* **What to do**
Work through the material below and count the lines holding the word "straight"; give that count and nothing more.

* **Task inputs**
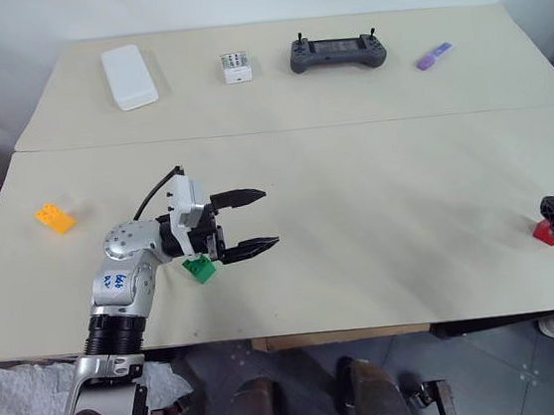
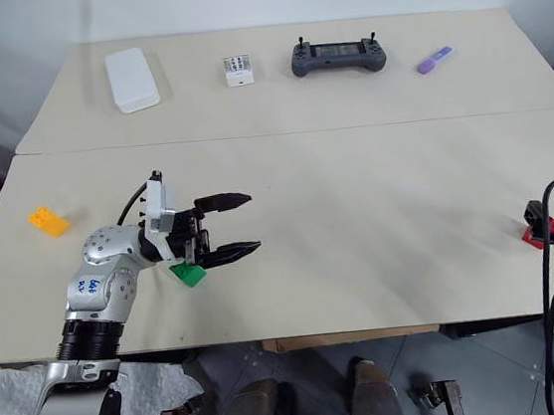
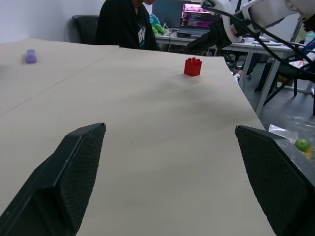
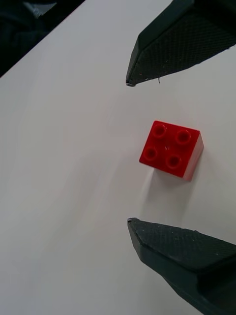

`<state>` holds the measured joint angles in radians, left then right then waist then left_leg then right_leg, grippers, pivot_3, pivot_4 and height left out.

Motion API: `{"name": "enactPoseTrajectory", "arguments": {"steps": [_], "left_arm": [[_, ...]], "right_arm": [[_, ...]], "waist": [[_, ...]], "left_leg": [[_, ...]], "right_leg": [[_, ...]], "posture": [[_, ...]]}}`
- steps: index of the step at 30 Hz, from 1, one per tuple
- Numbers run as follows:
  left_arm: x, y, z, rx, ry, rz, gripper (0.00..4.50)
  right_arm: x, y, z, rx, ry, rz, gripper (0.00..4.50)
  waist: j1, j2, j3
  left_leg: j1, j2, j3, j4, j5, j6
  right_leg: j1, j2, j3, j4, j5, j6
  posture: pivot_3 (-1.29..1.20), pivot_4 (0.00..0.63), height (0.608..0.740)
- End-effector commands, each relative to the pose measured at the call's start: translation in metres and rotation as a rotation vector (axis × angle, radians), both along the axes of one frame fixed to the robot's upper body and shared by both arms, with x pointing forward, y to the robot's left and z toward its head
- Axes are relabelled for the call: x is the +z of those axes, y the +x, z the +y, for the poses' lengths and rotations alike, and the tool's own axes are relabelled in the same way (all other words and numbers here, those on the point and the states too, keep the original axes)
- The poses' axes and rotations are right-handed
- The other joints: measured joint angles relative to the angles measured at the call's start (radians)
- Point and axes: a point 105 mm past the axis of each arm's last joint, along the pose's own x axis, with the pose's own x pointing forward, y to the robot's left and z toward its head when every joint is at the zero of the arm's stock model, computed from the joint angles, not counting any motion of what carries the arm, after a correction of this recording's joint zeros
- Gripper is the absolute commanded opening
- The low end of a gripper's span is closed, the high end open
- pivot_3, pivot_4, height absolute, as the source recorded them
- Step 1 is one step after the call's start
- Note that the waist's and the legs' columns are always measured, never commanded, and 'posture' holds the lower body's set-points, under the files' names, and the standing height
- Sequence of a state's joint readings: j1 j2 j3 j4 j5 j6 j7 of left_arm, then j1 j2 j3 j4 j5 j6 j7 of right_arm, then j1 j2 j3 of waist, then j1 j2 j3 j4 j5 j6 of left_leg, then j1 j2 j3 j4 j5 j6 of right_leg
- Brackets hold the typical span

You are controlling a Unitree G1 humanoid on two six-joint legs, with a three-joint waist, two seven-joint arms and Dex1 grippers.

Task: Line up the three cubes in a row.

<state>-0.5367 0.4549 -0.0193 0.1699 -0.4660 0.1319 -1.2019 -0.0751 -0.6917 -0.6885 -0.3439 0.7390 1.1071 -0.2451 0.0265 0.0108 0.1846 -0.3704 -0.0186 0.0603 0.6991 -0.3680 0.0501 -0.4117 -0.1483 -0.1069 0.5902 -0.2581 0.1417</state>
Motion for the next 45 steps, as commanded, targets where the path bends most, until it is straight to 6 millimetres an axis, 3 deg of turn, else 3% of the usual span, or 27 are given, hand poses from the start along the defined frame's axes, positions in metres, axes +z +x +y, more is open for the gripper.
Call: {"name": "enactPoseTrajectory", "arguments": {"steps": [1, 4, 6, 14, 15, 18, 19, 22, 24, 27, 30, 36, 45], "left_arm": [[0.008, -0.003, 0.001, 0.002, -0.005, -0.041, 4.48], [0.01, -0.003, 0.001, 0.007, -0.006, -0.045, 4.48], [0.01, -0.003, 0.001, 0.009, -0.006, -0.047, 4.5], [0.012, -0.002, 0.003, 0.026, -0.006, -0.058, 4.5], [0.012, -0.003, 0.003, 0.03, -0.006, -0.06, 4.5], [0.012, -0.003, 0.006, 0.046, -0.009, -0.062, 4.5], [0.011, -0.003, 0.009, 0.059, -0.012, -0.057, 4.5], [0.005, -0.001, 0.021, 0.105, -0.009, -0.029, 4.5], [0.003, 0.002, 0.027, 0.126, 0.005, -0.029, 4.5], [0.001, 0.005, 0.035, 0.147, 0.016, -0.024, 4.5], [0.001, 0.006, 0.041, 0.161, 0.031, -0.026, 4.5], [0.007, -0.001, 0.045, 0.169, 0.035, -0.051, 4.5], [0.006, -0.014, 0.056, 0.202, 0.055, -0.049, 4.5]], "right_arm": [[-0.005, 0.0, -0.003, -0.041, 0.001, 0.019, 4.5], [-0.02, 0.001, 0.0, -0.057, 0.061, 0.078, 4.5], [-0.02, 0.003, 0.001, -0.073, 0.069, 0.054, 4.11], [-0.018, 0.012, 0.008, -0.045, 0.104, 0.016, 1.61], [-0.018, 0.012, 0.011, -0.023, 0.112, 0.021, 1.48], [-0.012, 0.018, 0.019, 0.067, 0.103, 0.021, 1.48], [-0.003, 0.027, 0.029, 0.182, 0.077, 0.007, 1.48], [0.034, 0.056, 0.089, 0.703, -0.063, -0.069, 1.48], [0.045, 0.063, 0.121, 0.979, -0.142, -0.103, 1.48], [0.047, 0.064, 0.151, 1.298, -0.235, -0.13, 1.48], [0.033, 0.067, 0.174, 1.58, -0.335, -0.087, 1.48], [0.008, 0.086, 0.19, 1.848, -0.446, -0.031, 1.48], [-0.004, 0.099, 0.194, 1.988, -0.539, 0.01, 1.48]], "waist": [[-0.001, 0.0, 0.0], [-0.002, 0.0, 0.0], [-0.003, 0.0, 0.0], [-0.003, 0.0, 0.0], [-0.003, 0.0, 0.0], [-0.005, 0.0, 0.0], [-0.005, 0.0, 0.0], [-0.026, 0.003, 0.001], [-0.034, 0.003, 0.001], [-0.03, 0.002, 0.001], [-0.025, 0.0, 0.002], [-0.029, -0.001, 0.003], [-0.032, -0.001, 0.003]], "left_leg": [[0.0, 0.0, 0.0, 0.0, 0.0, 0.0], [0.001, 0.0, 0.0, 0.0, 0.0, 0.0], [0.001, 0.0, 0.001, 0.0, 0.0, 0.0], [0.0, 0.0, 0.0, 0.0, 0.0, 0.0], [0.0, 0.0, 0.0, 0.0, 0.0, 0.0], [0.0, 0.001, 0.001, 0.0, 0.0, 0.0], [0.001, 0.001, 0.001, 0.0, 0.0, 0.0], [0.001, 0.0, 0.003, 0.0, 0.0, 0.0], [0.002, 0.001, 0.004, 0.0, 0.0, 0.001], [0.002, 0.003, 0.003, 0.0, 0.0, 0.0], [0.001, 0.001, 0.003, 0.0, 0.0, 0.001], [0.0, -0.002, 0.001, 0.001, 0.0, 0.004], [-0.001, -0.001, -0.003, 0.001, 0.0, 0.003]], "right_leg": [[0.0, 0.0, 0.0, 0.0, 0.0, 0.0], [0.0, 0.0, 0.0, 0.0, 0.0, 0.0], [0.0, 0.0, 0.0, 0.0, 0.0, 0.0], [0.0, 0.0, 0.0, 0.0, 0.0, 0.001], [0.0, 0.0, 0.0, 0.0, 0.0, 0.001], [0.0, 0.0, 0.0, 0.0, 0.0, 0.001], [0.0, 0.0, 0.0, 0.0, 0.0, 0.001], [0.0, 0.0, 0.002, -0.001, 0.001, 0.002], [0.0, 0.001, 0.002, -0.002, 0.001, 0.003], [0.001, 0.003, 0.001, -0.003, 0.001, 0.003], [0.001, 0.002, 0.001, -0.003, 0.001, 0.003], [0.002, -0.001, 0.001, -0.005, 0.003, 0.005], [0.002, -0.001, -0.003, -0.005, 0.002, 0.005]], "posture": [[0.0, 0.15, 0.74], [0.0, 0.15, 0.74], [0.0, 0.15, 0.74], [0.0, 0.15, 0.74], [0.0, 0.15, 0.74], [0.0, 0.15, 0.74], [0.0, 0.15, 0.74], [0.0, 0.15, 0.74], [0.0, 0.15, 0.74], [0.0, 0.15, 0.74], [0.0, 0.15, 0.74], [0.0, 0.15, 0.74], [0.0, 0.15, 0.74]]}}
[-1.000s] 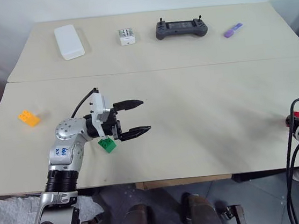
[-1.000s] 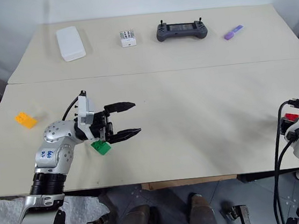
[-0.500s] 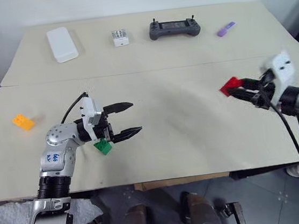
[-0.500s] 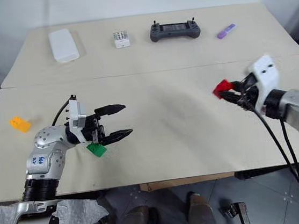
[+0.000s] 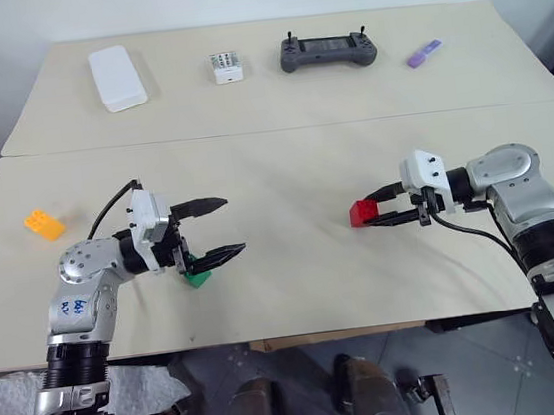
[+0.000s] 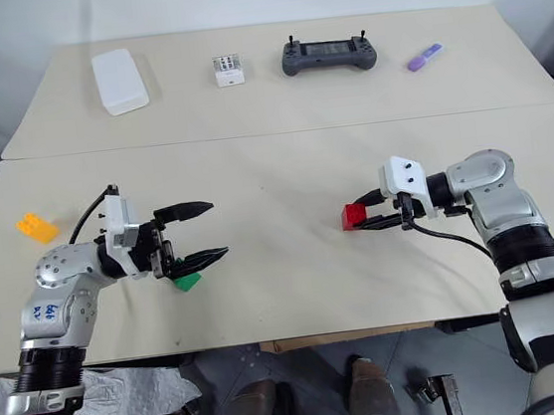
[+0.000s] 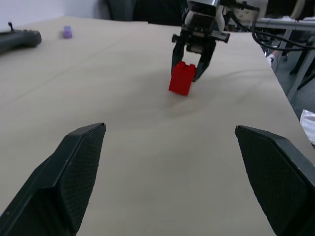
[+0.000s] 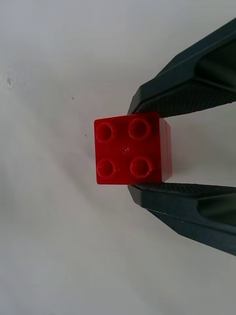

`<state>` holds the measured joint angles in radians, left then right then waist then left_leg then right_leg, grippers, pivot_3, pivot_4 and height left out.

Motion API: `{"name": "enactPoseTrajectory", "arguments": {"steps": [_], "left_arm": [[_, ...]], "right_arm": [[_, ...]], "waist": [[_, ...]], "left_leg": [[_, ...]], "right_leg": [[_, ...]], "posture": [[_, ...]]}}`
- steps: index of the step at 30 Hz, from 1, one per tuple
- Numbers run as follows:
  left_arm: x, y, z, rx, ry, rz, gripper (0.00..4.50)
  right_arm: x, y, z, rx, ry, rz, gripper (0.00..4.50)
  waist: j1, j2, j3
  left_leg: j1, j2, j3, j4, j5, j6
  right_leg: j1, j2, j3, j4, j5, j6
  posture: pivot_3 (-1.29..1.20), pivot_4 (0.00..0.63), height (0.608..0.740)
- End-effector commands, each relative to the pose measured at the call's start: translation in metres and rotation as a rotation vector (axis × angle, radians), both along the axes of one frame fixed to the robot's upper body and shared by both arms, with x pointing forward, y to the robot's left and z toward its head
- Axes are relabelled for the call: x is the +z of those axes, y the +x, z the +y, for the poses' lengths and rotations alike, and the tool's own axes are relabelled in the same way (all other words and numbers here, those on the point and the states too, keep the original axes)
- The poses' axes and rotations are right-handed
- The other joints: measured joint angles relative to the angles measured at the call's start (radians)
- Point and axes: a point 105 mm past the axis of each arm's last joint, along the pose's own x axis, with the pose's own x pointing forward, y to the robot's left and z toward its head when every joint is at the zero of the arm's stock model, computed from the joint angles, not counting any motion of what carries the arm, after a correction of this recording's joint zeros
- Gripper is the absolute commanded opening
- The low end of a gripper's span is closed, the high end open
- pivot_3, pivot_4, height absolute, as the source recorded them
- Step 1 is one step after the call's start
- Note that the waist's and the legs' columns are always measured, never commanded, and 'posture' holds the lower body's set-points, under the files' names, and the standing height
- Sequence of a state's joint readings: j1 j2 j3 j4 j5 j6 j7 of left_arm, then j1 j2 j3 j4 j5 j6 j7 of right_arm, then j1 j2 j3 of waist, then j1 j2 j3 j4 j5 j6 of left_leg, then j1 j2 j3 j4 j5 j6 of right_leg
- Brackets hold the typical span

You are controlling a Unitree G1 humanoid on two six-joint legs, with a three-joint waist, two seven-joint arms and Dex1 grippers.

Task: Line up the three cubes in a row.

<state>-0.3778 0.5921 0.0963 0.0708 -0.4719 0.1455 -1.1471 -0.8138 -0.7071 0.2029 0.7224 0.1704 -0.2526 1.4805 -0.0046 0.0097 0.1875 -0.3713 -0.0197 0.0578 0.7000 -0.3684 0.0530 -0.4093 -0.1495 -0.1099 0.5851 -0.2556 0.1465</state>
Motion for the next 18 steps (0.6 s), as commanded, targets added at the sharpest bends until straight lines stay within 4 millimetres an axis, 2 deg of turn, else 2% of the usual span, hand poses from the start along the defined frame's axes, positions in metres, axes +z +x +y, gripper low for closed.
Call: {"name": "enactPoseTrajectory", "arguments": {"steps": [1, 5, 9, 12, 14, 17, 18], "left_arm": [[0.015, -0.004, 0.003, 0.007, -0.01, -0.057, 4.5], [0.016, -0.007, 0.005, 0.016, -0.006, -0.06, 4.5], [0.017, -0.008, 0.008, 0.027, 0.0, -0.056, 4.5], [0.021, -0.006, 0.014, 0.071, -0.017, -0.07, 4.5], [0.022, -0.005, 0.029, 0.148, -0.042, -0.076, 4.5], [0.02, -0.006, 0.05, 0.256, -0.075, -0.072, 4.5], [0.016, -0.009, 0.063, 0.319, -0.088, -0.058, 4.5]], "right_arm": [[0.005, 0.004, 0.001, 0.061, -0.05, -0.042, 1.48], [0.007, 0.009, 0.012, 0.094, -0.045, -0.022, 1.48], [0.006, 0.01, 0.015, 0.11, -0.041, -0.001, 2.77], [0.019, 0.012, 0.013, 0.092, 0.008, -0.027, 3.84], [0.034, 0.011, 0.008, 0.092, 0.053, -0.091, 4.44], [0.048, 0.005, 0.004, 0.088, 0.128, -0.133, 4.48], [0.053, -0.002, 0.005, 0.109, 0.178, -0.144, 4.48]], "waist": [[-0.001, 0.0, 0.0], [-0.009, 0.0, 0.0], [-0.015, 0.0, 0.0], [-0.022, 0.001, 0.0], [-0.025, 0.001, 0.001], [-0.025, 0.002, 0.001], [-0.025, 0.002, 0.001]], "left_leg": [[0.0, 0.0, 0.0, 0.001, 0.0, 0.0], [0.001, 0.0, 0.0, 0.001, 0.0, -0.001], [0.001, 0.0, -0.002, 0.001, 0.0, -0.001], [0.001, 0.0, -0.003, 0.001, 0.0, -0.001], [0.001, 0.0, -0.003, 0.001, 0.0, -0.001], [0.001, 0.001, -0.003, 0.0, 0.0, -0.002], [0.001, 0.001, -0.003, 0.0, 0.0, -0.002]], "right_leg": [[0.0, 0.0, 0.0, 0.0, 0.0, 0.0], [0.001, 0.0, 0.0, 0.001, 0.0, 0.0], [0.001, 0.0, -0.001, 0.001, -0.001, -0.001], [0.001, 0.0, -0.001, 0.001, -0.001, -0.001], [0.001, 0.0, -0.001, 0.001, -0.001, -0.001], [0.001, 0.0, -0.001, 0.001, -0.001, -0.002], [0.001, 0.0, -0.001, 0.001, -0.001, -0.002]], "posture": [[0.0, 0.15, 0.74], [0.0, 0.15, 0.74], [0.0, 0.15, 0.74], [0.0, 0.15, 0.74], [0.0, 0.15, 0.74], [0.0, 0.15, 0.74], [0.0, 0.15, 0.74]]}}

* **Output of the task**
2